Last Autumn's consultation on "Tackling Exploitation in the Labour Market" arose out of a need for new strategies to counter a shift from low-level non-compliance with employment legislation towards organised labour market exploitation.
The consultation included three specific initiatives. The first was that there should be a new criminal offence of aggravated labour law breach, which would apply where there was evidence of an intention to deprive workers of their rights or exploit them in connection with the commission of an offence.
The government has decided to shelve the idea of having a new criminal offence, because of the potential difficulties in proving intention. Instead, there will be a new type of enforcement order supported by a criminal offence for non-compliance.

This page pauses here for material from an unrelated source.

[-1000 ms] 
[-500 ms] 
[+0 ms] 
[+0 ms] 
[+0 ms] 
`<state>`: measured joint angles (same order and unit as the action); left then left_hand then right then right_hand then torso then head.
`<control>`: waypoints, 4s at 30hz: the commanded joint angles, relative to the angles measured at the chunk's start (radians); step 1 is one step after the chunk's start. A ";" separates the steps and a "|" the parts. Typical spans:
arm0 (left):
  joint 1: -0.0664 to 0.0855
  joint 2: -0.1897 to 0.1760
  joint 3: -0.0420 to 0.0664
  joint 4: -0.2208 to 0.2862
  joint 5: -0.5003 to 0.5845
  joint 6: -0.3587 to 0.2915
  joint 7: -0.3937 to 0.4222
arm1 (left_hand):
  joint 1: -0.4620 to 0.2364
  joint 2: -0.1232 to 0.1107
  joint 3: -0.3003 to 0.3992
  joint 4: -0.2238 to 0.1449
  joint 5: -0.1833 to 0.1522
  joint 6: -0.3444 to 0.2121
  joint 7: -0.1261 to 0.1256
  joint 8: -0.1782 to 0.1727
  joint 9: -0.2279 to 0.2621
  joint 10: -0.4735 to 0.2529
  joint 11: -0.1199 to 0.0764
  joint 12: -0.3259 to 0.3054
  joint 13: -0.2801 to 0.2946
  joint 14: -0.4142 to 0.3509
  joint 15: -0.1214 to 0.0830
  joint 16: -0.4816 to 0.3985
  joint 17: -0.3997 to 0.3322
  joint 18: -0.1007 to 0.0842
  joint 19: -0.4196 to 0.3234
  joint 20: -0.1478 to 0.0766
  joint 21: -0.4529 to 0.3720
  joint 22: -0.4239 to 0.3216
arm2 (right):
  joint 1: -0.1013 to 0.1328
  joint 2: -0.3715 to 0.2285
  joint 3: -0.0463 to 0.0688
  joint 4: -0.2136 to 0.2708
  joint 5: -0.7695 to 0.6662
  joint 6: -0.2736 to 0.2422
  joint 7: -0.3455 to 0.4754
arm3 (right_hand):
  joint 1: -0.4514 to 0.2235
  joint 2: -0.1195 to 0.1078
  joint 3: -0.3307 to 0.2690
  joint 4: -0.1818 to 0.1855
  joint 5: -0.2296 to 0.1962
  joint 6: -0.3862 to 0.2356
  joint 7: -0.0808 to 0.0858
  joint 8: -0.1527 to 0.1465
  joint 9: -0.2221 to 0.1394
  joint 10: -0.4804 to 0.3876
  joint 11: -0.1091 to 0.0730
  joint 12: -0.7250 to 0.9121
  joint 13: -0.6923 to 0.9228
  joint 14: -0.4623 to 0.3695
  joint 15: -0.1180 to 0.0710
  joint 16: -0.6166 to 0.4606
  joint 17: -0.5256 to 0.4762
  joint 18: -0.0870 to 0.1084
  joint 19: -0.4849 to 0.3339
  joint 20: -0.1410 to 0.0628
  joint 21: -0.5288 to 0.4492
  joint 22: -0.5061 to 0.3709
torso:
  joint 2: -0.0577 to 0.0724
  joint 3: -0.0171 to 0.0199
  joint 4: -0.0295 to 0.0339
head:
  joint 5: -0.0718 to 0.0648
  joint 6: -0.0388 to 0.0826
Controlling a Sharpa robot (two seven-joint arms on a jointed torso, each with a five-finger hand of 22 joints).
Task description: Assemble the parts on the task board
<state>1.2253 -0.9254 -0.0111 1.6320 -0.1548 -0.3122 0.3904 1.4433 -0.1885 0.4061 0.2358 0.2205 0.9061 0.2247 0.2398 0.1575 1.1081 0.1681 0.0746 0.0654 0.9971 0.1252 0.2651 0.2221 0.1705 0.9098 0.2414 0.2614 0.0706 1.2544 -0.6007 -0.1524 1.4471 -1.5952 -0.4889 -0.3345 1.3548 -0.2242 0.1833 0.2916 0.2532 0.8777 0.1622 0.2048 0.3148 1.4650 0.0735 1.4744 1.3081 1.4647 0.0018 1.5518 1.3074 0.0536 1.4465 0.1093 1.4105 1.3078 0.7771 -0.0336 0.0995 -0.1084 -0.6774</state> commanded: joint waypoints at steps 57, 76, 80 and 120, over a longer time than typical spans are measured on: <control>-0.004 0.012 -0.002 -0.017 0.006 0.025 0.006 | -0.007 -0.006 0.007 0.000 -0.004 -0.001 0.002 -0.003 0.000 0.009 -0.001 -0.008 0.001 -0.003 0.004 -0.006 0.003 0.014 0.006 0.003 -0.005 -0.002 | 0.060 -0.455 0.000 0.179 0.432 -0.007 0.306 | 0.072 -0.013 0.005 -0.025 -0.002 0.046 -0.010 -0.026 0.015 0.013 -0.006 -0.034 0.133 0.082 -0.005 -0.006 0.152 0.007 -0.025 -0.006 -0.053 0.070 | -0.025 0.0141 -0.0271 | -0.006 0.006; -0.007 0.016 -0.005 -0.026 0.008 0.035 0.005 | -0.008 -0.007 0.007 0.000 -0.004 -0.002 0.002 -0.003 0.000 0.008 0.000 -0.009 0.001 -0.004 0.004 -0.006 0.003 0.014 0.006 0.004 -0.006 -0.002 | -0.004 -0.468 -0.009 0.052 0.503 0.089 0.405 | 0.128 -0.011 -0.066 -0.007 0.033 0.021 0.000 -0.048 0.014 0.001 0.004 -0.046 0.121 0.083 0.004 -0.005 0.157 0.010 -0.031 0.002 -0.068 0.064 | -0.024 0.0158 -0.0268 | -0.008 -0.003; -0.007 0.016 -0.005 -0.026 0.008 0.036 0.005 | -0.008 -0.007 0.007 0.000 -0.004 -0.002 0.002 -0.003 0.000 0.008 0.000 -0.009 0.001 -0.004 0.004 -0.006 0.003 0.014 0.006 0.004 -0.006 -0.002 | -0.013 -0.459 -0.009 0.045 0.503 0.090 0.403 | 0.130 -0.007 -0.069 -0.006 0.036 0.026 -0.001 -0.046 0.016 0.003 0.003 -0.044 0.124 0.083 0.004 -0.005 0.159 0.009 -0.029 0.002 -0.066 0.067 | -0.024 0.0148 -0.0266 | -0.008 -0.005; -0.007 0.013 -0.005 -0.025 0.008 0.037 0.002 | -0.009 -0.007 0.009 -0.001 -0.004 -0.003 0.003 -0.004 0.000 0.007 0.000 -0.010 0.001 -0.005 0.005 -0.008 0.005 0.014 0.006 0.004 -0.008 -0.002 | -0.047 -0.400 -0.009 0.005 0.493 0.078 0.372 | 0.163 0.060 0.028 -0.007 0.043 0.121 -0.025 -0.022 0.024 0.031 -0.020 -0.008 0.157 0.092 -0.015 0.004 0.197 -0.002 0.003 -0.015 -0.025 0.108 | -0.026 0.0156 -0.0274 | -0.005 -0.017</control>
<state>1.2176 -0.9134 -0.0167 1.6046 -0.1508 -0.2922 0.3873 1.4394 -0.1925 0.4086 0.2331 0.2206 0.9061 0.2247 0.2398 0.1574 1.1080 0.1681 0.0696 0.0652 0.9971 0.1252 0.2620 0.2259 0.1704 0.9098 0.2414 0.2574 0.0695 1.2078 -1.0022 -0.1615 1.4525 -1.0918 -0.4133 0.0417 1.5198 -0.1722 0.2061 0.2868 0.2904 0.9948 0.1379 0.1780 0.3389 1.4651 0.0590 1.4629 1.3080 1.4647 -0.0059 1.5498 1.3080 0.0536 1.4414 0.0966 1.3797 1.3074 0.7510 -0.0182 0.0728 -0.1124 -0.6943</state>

Where there is reasonable belief that a labour market offence has been committed, existing labour market enforcement bodies (such as HMRC, in relation to the national minimum wage and, from April, the national living wage) will have the power to require a business to enter into an undertaking to take steps to prevent further offending. The enforcement bodies will be able to apply to a court for an enforcement order where a business has refused to give, or failed to comply with, an undertaking. An order will also be available as a sentencing option for labour market offences. Breach of the order will be a criminal offence, with a maximum custodial penalty of two years.
The new enforcement order will be introduced in the Immigration Bill currently going through Parliament.
Two other proposals will go ahead as planned:
- A new Director of Labour Market Enforcement role will be created to develop a strategic plan for labour market enforcement and set priorities for the existing enforcement bodies – HMRC, the Employment Agency Standards Inspectorate and the Gangmasters Licensing Authority (GLA).
- The GLA is currently only responsible for specified sectors of the economy such as agriculture and food processing. It will now become the Gangmasters and Labour Abuse Authority, with an expanded remit to include the investigation of worker exploitation in any sector, and regardless of whether workers are engaged through an agency, gangmaster or a direct contractual relationship with the employer.